Authors: Wipada Chaiwchan

Abstract:

This research aims to study behaviors in using social networks of Corporate personnel of Suan Sunandha Rajabhat University. The sample used in the study were two groups: 1) Academic Officer 70 persons and 2) Operation Officer 143 persons were used in this study. The tools in this research consisted of questionnaire which the data were analyzed by using percentage, average (X) and Standard deviation (S.D.) and Independent Sample T-Test to test the difference between the mean values obtained from two independent samples, and One-way anova to analysis of variance, and Multiple comparisons to test that the average pair of different methods by Fisher’s Least Significant Different (LSD). The study result found that the most of corporate personnel have purpose in using social network to information awareness aspect was knowledge and online conference with social media. By using the average more than 3 hours per day in everyday. Using time in working in one day and there are computers connected to the Internet at home, by using the communication in the operational processes. Behaviors using social networks in relation to gender, age, job title, department, and type of personnel.
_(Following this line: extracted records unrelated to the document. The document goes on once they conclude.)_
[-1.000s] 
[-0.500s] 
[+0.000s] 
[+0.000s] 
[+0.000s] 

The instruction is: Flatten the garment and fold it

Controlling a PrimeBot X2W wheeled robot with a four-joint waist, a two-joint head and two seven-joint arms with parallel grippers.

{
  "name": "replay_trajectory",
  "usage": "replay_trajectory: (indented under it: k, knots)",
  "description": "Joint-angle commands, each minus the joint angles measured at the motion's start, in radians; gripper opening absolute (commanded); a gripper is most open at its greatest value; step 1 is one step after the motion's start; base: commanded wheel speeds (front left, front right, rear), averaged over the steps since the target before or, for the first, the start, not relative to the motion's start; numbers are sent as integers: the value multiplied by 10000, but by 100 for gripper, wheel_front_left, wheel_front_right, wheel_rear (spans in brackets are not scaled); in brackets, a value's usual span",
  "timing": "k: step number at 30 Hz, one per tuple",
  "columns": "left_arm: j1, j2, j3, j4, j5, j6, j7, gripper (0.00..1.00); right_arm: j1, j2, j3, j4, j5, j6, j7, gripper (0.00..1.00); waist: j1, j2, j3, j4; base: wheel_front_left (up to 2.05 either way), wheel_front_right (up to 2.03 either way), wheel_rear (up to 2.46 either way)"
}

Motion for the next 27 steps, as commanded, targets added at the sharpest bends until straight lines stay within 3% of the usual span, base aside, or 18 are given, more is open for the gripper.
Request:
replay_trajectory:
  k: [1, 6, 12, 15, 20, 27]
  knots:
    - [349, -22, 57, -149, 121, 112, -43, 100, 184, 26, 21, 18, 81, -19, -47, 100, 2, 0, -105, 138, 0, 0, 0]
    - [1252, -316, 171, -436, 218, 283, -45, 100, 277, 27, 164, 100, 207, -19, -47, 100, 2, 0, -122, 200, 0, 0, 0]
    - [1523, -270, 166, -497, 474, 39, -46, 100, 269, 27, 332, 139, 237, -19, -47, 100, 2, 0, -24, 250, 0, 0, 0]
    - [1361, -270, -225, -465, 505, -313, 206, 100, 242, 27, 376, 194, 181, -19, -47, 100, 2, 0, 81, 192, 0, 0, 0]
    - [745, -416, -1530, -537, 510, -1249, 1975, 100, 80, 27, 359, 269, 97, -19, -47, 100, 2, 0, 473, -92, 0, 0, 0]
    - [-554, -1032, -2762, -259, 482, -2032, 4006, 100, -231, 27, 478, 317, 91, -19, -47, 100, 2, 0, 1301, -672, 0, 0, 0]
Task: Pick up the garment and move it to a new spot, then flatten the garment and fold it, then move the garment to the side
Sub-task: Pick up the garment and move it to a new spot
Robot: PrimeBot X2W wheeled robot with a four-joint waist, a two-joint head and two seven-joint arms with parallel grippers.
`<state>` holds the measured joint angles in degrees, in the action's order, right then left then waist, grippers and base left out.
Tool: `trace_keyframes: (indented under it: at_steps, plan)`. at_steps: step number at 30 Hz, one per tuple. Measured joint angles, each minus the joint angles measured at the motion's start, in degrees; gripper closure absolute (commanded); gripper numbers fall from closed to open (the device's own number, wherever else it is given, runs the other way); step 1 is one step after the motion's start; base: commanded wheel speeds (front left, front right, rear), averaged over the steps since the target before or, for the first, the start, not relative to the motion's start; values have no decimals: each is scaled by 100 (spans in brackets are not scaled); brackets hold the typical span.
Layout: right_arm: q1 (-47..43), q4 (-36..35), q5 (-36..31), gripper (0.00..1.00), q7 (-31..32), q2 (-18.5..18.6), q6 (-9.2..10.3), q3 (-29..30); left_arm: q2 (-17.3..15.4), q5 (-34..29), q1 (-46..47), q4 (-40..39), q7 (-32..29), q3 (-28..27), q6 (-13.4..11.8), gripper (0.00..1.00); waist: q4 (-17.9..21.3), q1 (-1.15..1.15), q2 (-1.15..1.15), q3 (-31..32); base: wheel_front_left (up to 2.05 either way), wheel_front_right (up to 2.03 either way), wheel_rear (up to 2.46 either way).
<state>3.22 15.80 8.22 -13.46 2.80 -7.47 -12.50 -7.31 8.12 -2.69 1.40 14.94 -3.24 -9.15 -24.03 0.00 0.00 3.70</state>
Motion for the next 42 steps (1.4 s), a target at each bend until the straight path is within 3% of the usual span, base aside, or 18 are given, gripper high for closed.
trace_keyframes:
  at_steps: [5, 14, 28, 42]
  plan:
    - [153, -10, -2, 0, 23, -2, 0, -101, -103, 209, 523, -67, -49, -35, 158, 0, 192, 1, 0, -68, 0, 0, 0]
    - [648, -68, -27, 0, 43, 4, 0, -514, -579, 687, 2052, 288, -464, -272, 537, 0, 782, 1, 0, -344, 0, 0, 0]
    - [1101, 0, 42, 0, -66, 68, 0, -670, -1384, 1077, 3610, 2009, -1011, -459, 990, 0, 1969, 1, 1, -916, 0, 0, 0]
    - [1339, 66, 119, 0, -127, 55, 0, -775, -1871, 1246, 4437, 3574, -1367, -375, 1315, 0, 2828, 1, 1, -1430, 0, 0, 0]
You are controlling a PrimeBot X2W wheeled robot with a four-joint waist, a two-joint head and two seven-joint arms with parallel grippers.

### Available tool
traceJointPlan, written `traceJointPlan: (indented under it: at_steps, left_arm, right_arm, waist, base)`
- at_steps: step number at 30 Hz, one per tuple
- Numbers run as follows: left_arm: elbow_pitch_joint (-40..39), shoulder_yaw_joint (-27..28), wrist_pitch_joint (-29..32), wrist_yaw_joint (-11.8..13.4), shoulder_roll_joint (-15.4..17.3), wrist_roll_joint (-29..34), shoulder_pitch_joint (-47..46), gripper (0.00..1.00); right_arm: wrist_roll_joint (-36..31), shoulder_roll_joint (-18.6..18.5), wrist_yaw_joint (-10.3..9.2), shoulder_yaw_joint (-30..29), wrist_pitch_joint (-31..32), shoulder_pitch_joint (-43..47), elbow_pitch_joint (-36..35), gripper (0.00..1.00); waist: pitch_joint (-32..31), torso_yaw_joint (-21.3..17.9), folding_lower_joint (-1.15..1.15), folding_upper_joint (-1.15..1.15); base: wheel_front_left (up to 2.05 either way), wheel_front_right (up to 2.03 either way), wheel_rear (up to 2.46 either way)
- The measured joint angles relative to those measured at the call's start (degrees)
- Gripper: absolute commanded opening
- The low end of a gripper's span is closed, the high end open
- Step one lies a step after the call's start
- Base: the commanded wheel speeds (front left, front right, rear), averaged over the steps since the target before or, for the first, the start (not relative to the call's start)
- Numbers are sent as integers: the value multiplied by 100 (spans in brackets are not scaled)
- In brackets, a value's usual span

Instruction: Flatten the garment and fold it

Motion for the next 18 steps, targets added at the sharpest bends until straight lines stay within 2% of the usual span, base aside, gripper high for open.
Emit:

Hypothesis testing, and analysis of variance for the effects of this analysis is divided into three aspects: The use of online social networks, the attitude of the users and the security analysis has found that Corporate Personnel of Suan Sunandha Rajabhat University. Overall and specifically at the high level, and considering each item found all at a high level. By sorting of the social network (X=3.22), The attitude of the users (X= 3.06) and the security (X= 3.11). The overall behaviors using of each side (X=3.11).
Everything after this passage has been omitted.